© JUNGE FREIHEIT Verlag GmbH & Co.  www.jungefreiheit.de    49/99 03. Dezember 1999


Mißbraucht
von Moritz Schwarz

Zehn Jahre nach dem Ende der DDR hat die Gauck-Behörde nun endlich eine Auswertung der Infiltrationsarbeit der Stasi im Westen Deutschlands vorgelegt. Im Vergleich zu ihrer Rolle im Osten mag dies vielleicht nur als die "kleine Geschichte" der Stasi betrachtet werden. Aber es ist ein Kapitel, ohne das das Bild in entscheidendem Maße unvollständig wäre. Der Historiker Hubertus Knabe schreibt, bald hätte er sein typisch westdeutsches Bild, die Stasi hätte im Westen nichts anderes getan als jeder andere Geheimdienst auch, revidieren müssen. Noch verheerender aber ist die moralische Dimension: In Westdeutschland hat es nach Schätzungen der Gauck-Behörde zwischen zwanzig- und dreißigtausend Stasi-Informanten gegeben! Eine Kleinstadt! Und da die Westakten fast alle vernichtet werden konnten, ist kaum einer je enttarnt und zur Verantwortung gezogen worden. Erschreckend auch die Unterwanderung und Instrumentalisierung der Grünen, Linken und Friedensbewegten.
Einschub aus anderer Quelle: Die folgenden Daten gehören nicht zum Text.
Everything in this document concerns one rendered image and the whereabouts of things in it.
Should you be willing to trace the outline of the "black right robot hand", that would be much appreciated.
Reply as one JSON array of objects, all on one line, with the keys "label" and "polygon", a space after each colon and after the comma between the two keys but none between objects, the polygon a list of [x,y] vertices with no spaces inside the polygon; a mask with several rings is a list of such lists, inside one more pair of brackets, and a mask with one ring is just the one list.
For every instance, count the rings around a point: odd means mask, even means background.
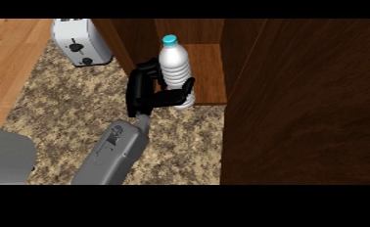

Scheinbar "aufrechte Mitstreiter" waren verräterische Spitzel.

Vom kleinen Bezirksbeirat bis zur Parlamentsabgeordneten reicht der Rang linker Stasi-Zuarbeiter. Eine Aktion wie die "Generäle für den Frieden" entpuppt sich als hundertprozentige Stasi-Schöpfung. Schließlich fielen in den Reden der Friedensdemonstrationen 1981 in Bonn gar die unerhörten Worte von den "irrealen Forderungen nach Geltung der Menschenrechte westlicher Prägung auch in Osteuropa". Heute wissen wir, wer da die Fäden gezogen und wer sich in unverantwortlicher Weise zum "nützlichen Idioten" gemacht hat.

Den Mitteldeutschen ist es eine Erleichterung, daß nicht nur sie von der Krake Stasi bedrückt wurden. Den Westdeutschen könnte es eine Lehre dafür sein, wie leicht es ist, sich in Geschichte zu verstricken, wie schnell und unmerklich Ideale mißbraucht und manipuliert werden können. Allen Deutschen könnte es eine Gemeinsamkeit stiftende Erfahrung auf dem Weg der inneren Einheit sein. Was Knabe ans Licht gebracht hat – den Mißbrauch und auch das nur allzu willfährige Mißbrauchenlassen der Linken im Nachkriegsdeuschland – kann als erneute historische Niederlage der deutschen Linken nach der selbstverschuldeten Sprachlosigkeit von 1989 gewertet werden. Mit der Erfahrung des politischen Mißbrauchs – nach dem Prinzip eines jeden Mißbrauchs, nämlich "zu gegenwärtigen Zwecken" (Martin Walser) – hat die Linke endgültig ihre Unschuld verloren. Besser: den Mythos von ihrer Unschuld. Die Anmaßung, links stehe per se auf der guten Seite und demzufolge alles andere zumindest zweifelhaft, ist passé. Hochmut kommt vor dem Fall.